** INPUT DATA follows **

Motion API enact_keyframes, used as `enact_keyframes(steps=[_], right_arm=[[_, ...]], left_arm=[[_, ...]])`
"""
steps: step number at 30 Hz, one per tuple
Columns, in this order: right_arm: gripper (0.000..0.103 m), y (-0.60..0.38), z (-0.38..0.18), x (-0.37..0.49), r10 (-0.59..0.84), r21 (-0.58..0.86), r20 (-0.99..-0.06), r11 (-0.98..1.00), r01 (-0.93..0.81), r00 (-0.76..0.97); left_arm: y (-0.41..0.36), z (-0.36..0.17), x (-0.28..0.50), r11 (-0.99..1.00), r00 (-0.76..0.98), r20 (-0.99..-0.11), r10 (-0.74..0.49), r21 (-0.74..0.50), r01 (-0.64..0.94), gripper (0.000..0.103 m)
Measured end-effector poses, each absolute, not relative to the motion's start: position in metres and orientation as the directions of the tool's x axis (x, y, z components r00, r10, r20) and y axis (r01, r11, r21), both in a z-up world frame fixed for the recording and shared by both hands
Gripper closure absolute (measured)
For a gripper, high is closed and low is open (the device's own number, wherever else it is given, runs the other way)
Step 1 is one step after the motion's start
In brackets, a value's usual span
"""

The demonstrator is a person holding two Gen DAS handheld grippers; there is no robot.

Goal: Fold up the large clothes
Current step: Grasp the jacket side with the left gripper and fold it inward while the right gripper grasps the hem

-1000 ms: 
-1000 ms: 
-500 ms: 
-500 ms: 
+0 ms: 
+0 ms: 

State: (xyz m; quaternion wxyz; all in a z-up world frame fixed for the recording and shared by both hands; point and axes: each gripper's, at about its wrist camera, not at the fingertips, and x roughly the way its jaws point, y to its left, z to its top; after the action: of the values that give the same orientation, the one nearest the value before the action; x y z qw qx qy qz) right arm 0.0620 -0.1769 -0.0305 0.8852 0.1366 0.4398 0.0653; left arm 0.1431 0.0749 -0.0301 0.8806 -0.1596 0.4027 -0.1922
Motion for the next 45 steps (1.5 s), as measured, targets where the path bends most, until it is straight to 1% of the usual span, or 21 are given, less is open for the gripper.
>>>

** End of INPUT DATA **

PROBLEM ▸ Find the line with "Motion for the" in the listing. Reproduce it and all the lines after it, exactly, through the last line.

EXERCISE RESULT ▸
Motion for the next 45 steps (1.5 s), as measured, targets where the path bends most, until it is straight to 1% of the usual span, or 21 are given, less is open for the gripper.
>>>

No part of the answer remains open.